*** Block opens ***

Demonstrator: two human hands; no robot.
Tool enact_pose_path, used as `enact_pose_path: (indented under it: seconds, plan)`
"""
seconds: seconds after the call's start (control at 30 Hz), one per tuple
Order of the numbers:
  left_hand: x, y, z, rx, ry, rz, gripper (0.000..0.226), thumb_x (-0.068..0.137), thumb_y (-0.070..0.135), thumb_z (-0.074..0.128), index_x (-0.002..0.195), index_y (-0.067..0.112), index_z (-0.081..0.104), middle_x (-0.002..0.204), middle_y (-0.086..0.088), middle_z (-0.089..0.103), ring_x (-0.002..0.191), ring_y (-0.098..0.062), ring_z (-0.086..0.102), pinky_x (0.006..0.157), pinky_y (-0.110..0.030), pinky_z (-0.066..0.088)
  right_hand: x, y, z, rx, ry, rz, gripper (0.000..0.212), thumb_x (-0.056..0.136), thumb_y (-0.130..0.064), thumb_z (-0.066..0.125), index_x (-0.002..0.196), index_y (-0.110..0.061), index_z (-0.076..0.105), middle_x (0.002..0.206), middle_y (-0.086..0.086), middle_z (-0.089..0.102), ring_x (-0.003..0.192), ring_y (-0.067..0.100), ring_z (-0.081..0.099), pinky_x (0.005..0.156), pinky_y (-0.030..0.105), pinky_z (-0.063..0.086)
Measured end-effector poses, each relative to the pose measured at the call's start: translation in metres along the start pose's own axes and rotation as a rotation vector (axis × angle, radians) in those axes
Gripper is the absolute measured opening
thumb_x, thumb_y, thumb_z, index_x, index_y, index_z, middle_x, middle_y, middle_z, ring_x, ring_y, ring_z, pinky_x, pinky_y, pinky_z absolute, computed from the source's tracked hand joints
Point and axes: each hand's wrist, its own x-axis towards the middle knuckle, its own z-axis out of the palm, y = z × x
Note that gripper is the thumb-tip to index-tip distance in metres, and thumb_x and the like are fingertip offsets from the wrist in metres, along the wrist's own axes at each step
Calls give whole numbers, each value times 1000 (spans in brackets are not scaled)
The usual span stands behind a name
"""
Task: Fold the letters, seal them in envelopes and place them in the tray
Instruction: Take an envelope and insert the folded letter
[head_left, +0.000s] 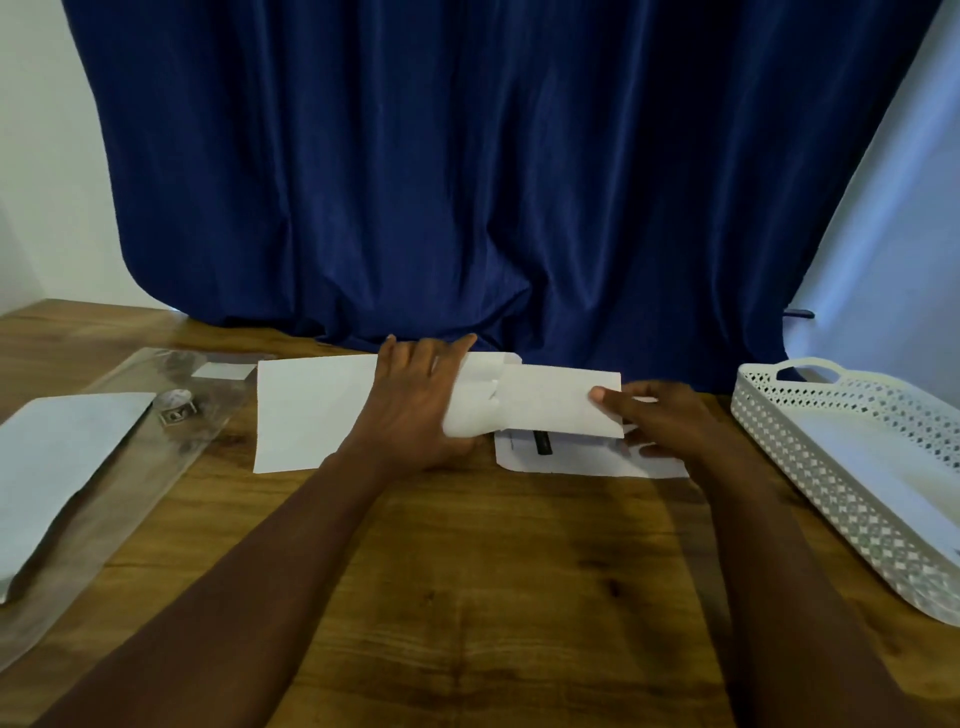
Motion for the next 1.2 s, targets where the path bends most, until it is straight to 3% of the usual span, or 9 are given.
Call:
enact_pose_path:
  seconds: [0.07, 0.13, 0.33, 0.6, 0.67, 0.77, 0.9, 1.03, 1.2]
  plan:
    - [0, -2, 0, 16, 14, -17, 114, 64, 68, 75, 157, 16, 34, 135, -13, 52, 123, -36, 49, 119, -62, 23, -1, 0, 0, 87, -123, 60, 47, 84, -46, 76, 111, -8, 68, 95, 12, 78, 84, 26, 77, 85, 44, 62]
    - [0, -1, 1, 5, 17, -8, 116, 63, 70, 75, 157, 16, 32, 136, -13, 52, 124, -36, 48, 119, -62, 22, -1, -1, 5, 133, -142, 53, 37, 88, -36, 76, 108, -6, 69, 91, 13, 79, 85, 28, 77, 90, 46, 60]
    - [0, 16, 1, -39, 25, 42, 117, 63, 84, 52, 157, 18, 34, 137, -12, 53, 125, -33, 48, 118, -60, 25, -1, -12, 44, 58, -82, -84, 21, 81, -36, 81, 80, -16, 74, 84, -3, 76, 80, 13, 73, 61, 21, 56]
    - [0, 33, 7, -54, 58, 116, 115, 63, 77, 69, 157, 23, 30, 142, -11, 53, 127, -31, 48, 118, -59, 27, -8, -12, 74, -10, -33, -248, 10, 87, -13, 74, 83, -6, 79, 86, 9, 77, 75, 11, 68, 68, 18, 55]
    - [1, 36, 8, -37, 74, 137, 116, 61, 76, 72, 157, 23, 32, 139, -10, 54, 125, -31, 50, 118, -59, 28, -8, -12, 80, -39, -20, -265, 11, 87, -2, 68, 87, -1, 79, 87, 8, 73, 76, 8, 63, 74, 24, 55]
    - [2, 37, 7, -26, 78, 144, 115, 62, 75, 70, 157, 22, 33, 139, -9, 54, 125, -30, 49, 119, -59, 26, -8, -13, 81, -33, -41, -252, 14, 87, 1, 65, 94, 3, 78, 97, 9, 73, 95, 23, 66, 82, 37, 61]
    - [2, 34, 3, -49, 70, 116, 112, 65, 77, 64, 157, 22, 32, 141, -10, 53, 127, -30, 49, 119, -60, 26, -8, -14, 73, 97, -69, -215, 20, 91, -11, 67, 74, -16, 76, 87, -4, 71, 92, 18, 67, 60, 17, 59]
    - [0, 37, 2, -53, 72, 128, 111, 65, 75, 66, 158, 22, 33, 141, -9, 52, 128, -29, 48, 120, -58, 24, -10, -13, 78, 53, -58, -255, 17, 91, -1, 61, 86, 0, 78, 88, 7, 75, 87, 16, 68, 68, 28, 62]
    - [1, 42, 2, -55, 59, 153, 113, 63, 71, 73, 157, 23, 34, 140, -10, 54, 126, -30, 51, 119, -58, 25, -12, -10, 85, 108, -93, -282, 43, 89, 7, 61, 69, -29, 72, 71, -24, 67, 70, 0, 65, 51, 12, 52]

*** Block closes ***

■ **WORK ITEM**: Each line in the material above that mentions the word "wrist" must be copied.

■ **ANSWER AREA**:
Point and axes: each hand's wrist, its own x-axis towards the middle knuckle, its own z-axis out of the palm, y = z × x
Note that gripper is the thumb-tip to index-tip distance in metres, and thumb_x and the like are fingertip offsets from the wrist in metres, along the wrist's own axes at each step

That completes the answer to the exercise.